▶ _WHAT IS EXPECTED_
Your task is to restate word for word the lines of the listing below that start at the one containing "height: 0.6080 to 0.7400" and run to the end; please add nothing.

== SUPPLIED DATA ==

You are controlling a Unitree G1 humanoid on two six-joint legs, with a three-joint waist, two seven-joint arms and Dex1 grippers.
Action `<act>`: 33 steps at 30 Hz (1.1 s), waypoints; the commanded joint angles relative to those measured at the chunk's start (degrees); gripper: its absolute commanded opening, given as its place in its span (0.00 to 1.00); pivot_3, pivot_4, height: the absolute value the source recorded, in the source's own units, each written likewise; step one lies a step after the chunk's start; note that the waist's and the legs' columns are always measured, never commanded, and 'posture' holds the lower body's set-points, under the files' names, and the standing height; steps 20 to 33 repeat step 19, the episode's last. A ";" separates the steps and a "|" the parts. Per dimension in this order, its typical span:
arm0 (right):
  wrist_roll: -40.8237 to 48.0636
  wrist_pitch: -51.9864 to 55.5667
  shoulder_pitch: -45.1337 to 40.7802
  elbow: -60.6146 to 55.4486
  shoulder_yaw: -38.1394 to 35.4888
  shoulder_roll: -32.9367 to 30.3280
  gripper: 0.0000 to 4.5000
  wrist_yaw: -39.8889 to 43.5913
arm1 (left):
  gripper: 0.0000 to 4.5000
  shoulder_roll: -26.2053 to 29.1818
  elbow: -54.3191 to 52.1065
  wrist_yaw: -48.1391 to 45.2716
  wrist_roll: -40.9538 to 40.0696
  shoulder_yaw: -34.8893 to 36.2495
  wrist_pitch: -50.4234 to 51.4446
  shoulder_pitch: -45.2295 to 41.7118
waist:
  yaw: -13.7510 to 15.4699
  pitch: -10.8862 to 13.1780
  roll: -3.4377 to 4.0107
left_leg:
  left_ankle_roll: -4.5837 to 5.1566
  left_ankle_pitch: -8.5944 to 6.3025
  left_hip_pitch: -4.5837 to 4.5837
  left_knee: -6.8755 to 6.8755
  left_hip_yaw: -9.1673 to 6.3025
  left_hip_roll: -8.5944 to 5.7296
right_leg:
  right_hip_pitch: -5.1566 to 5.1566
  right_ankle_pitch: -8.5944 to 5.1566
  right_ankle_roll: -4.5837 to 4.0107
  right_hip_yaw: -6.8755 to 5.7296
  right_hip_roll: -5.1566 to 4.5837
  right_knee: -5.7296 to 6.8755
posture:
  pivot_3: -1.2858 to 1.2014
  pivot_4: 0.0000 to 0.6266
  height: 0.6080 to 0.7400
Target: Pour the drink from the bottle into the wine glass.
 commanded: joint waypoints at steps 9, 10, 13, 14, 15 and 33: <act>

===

▶ _SOLUTION FOR THIS TASK_
  height: 0.6080 to 0.7400
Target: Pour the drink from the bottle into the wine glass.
 commanded: joint waypoints at steps 9, 10, 13, 14, 15 and 33: <act>

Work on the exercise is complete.